*YOUR TASK*:
When you write out the listing, keep every character and omit the pictures.

*SOURCE MATERIAL*:
□ □ □ □ □ □ □
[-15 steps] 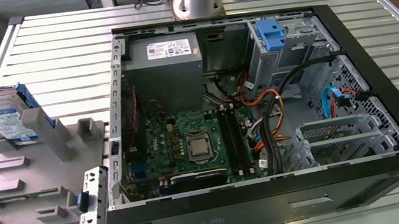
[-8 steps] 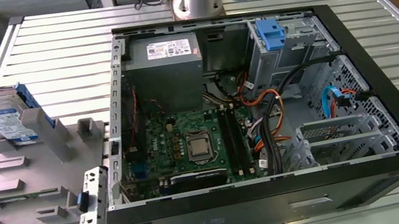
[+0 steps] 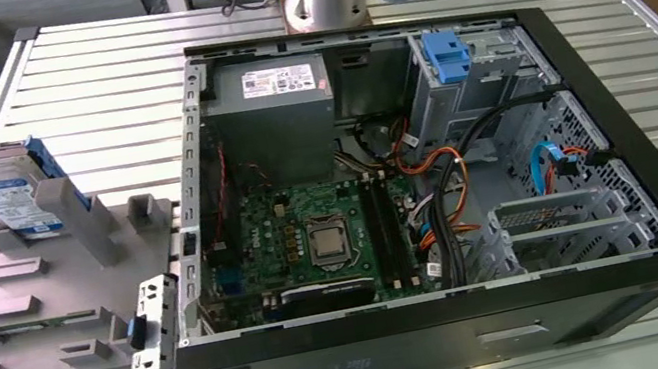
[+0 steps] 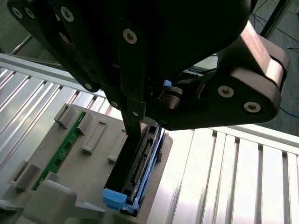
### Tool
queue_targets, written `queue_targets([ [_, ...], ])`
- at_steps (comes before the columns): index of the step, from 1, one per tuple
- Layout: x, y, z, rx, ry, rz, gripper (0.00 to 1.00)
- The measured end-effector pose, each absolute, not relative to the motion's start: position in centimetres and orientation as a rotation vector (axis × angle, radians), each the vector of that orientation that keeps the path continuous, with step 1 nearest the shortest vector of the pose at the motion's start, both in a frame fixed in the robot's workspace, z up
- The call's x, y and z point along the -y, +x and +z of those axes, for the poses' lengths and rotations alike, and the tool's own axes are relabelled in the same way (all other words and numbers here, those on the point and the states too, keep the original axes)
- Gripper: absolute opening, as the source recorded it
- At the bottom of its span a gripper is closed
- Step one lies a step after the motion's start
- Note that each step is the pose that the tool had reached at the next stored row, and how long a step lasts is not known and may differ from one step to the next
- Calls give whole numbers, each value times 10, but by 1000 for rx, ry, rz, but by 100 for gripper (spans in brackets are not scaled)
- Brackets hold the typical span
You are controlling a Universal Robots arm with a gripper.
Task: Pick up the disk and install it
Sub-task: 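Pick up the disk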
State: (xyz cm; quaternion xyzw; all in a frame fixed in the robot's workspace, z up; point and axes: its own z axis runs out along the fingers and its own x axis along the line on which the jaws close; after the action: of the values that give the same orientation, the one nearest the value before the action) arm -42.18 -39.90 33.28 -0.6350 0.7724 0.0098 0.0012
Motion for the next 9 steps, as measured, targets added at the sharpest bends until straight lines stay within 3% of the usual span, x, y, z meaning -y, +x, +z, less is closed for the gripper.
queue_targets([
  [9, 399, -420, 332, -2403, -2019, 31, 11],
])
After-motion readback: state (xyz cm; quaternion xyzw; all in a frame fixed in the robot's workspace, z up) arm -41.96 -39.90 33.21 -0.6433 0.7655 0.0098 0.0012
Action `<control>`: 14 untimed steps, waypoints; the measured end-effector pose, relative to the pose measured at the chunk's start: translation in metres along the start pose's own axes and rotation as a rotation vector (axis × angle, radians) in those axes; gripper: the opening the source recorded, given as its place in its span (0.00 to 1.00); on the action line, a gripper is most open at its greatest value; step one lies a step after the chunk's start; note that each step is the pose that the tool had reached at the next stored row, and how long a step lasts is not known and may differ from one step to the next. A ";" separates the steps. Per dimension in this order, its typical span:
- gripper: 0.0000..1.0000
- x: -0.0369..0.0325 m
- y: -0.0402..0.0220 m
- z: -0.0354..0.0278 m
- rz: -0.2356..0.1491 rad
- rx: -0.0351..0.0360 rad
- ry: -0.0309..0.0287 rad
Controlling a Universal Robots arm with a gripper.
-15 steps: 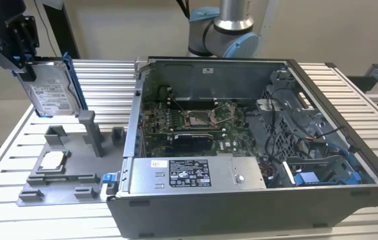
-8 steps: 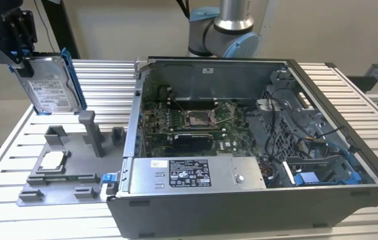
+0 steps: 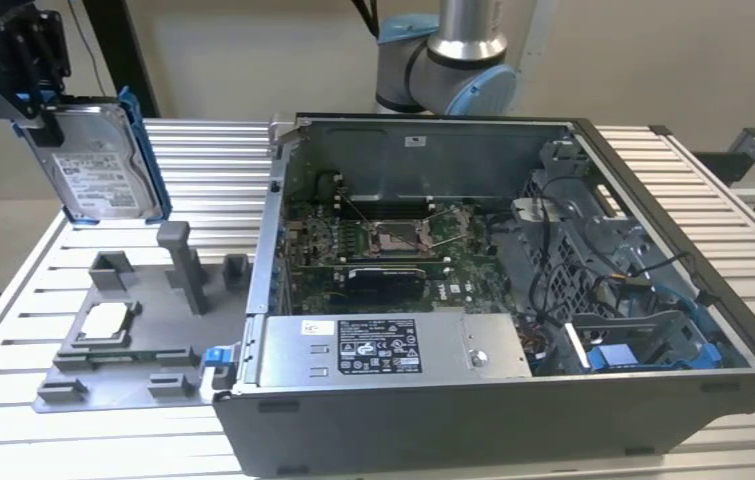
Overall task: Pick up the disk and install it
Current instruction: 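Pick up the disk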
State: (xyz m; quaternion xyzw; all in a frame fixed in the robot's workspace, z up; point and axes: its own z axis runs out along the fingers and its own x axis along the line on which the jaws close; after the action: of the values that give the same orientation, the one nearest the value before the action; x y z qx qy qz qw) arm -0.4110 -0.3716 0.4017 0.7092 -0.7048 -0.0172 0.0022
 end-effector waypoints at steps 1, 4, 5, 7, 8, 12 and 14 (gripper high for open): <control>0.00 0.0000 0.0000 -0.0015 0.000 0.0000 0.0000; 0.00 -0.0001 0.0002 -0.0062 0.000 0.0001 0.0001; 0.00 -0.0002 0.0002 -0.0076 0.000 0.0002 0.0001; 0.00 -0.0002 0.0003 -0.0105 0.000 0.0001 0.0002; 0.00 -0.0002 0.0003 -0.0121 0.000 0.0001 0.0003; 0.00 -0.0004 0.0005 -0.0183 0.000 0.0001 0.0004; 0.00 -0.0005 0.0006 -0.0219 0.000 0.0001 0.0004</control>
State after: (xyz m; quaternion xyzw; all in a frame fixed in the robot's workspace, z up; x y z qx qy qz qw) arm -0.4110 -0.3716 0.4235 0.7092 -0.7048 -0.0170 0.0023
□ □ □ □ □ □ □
*RESULT FOR THIS TASK*:
[-15 steps] 
[-8 steps] 
[+0 steps] 
[+0 steps] 
### Tool
queue_targets, written `queue_targets([ [_, ...], ])`
- at_steps (comes before the columns): index of the step, from 1, one per tuple
- Layout: x, y, z, rx, ry, rz, gripper (0.00 to 1.00)
- The measured end-effector pose, each absolute, not relative to the motion's start: position in centimetres and orientation as a rotation vector (axis × angle, radians), each the vector of that orientation that keeps the path continuous, with step 1 nearest the shortest vector of the pose at the motion's start, both in a frame fixed in the robot's workspace, z up
- The call's x, y and z point along the -y, +x and +z of those axes, for the poses' lengths and rotations alike, and the tool's own axes are relabelled in the same way (all other words and numbers here, those on the point and the states too, keep the original axes)
- Gripper: absolute opening, as the source recorded it
- At the bottom of its span a gripper is closed
- Step one lies a step after the motion's start
- Note that each step is the pose that the tool had reached at the next stored row, and how long a step lasts is not known and may differ from one step to the next
- Calls give whole numbers, each value times 10, but by 1000 for rx, ry, rz, but by 100 for gripper (spans in brackets are not scaled)
- Brackets hold the typical span
You are controlling a Universal Robots arm with a gripper.
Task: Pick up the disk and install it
Sub-task: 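Pick up the disk
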State: (xyz cm; quaternion xyzw; all in a frame fixed in the robot's workspace, z up; point and axes: its own z axis runs out along the fingers and its own x axis along the line on which the jaws close; after the action: of the values that give the same orientation, the one nearest the value before the action) arm -42.18 -39.90 33.28 -0.6350 0.7724 0.0098 0.0012
Motion for the next 9 steps, as measured, targets added at the sharpest bends until straight lines stay within 3% of the usual span, x, y, z meaning -y, +x, +z, less is closed for the gripper.
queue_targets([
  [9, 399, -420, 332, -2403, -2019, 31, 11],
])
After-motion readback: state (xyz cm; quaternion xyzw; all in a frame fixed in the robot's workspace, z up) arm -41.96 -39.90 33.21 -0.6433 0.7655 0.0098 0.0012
Action `<control>`: 14 untimed steps, waypoints; the measured end-effector pose, relative to the pose measured at the chunk's start: translation in metres along the start pose's own axes and rotation as a rotation vector (axis × angle, radians) in those axes; gripper: the opening the source recorded, given as its place in its span (0.00 to 1.00); on the action line, a gripper is most open at its greatest value; step one lies a step after the chunk's start; note that each step is the pose that the tool had reached at the next stored row, and how long a step lasts is not known and may differ from one step to the next. A ";" separates the steps. Per dimension in this order, its typical span:
- gripper: 0.0000..1.0000
- x: -0.0369..0.0325 m
- y: -0.0402..0.0220 m
- z: -0.0354..0.0278 m
- rz: -0.2356..0.1491 rad
- rx: -0.0351..0.0360 rad
- ry: -0.0309..0.0287 rad
Controlling a Universal Robots arm with a gripper.
-15 steps: 
-8 steps: 
+0 steps: 
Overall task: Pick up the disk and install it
Current instruction: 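Pick up the disk
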State: (xyz m; quaternion xyzw; all in a frame fixed in the robot's workspace, z up; point and axes: its own z axis runs out along the fingers and its own x axis along the line on which the jaws close; after the action: of the values that give the same orientation, the one nearest the value before the action; x y z qx qy qz qw) arm -0.4110 -0.3716 0.4017 0.7092 -0.7048 -0.0172 0.0022
 end-effector waypoints at steps 1, 4, 5, 7, 8, 12 and 14 (gripper high for open): <control>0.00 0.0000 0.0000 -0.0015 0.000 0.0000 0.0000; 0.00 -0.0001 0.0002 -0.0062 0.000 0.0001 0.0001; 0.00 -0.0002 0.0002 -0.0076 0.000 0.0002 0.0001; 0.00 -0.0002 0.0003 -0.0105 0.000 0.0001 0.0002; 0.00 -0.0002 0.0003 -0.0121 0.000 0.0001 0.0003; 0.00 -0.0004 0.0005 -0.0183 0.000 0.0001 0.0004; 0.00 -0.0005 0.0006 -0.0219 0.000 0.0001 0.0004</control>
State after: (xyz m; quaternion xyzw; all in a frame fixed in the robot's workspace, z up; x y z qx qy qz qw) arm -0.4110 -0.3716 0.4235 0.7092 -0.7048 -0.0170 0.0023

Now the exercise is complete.